Regulate how much of information in long-term state is persisted across time instants
What is the function of the output gate?
Controls how much information to output from cell at a time instant
GRU cell is a simplified version of ___ cell
GRU cell is a simplified version of LSTM cell
GRUs combine which two LSTM gates to decide what information should be committed to long-term memory?
Forget and Input gates
For real - Use this website to learn RNNs/LSTM etc
http://colah.github.io/posts/2015-08-Understanding-LSTMs/
What is BatchNorm primarily used for?
Stabilising data - Also makes ANN faster and more stable through normalization (by recentering and rescaling)

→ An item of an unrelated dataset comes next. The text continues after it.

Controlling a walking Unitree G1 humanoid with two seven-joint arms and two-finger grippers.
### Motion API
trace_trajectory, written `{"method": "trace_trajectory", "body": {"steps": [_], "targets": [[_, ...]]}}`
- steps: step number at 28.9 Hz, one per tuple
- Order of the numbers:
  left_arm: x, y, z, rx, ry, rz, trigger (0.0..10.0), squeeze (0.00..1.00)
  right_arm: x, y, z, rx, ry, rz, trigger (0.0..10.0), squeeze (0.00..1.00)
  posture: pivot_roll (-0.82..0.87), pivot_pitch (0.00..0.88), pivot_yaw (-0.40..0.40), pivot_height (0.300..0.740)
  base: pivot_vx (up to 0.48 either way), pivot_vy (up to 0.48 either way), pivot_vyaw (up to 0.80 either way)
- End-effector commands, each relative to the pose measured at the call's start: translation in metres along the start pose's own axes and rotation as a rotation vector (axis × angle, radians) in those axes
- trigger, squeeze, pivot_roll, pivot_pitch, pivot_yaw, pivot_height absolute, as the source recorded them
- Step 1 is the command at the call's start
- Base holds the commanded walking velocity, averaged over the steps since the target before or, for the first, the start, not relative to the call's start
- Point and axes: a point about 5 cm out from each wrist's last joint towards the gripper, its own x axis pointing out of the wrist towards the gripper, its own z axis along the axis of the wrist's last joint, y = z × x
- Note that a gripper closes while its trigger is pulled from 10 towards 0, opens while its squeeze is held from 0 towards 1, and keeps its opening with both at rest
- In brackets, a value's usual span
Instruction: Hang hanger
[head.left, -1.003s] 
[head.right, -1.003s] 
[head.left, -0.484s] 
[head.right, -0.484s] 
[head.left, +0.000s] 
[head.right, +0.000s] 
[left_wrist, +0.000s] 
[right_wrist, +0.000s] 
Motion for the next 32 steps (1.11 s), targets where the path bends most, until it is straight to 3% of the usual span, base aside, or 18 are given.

Very useful for deep learning - Makes hidden layers very efficient
BatchNorm is tricky to use in
RNN (Recurrent Neural Networks)
What are adversarial examples?
Adversarial examples are inputs to machine learning models that an attacker has intentionally designed to cause the model to make a mistake; they’re like optical illusions for machines.
https://openai.com/blog/adversarial-example-research/
What are the two types of adversarial image attacks?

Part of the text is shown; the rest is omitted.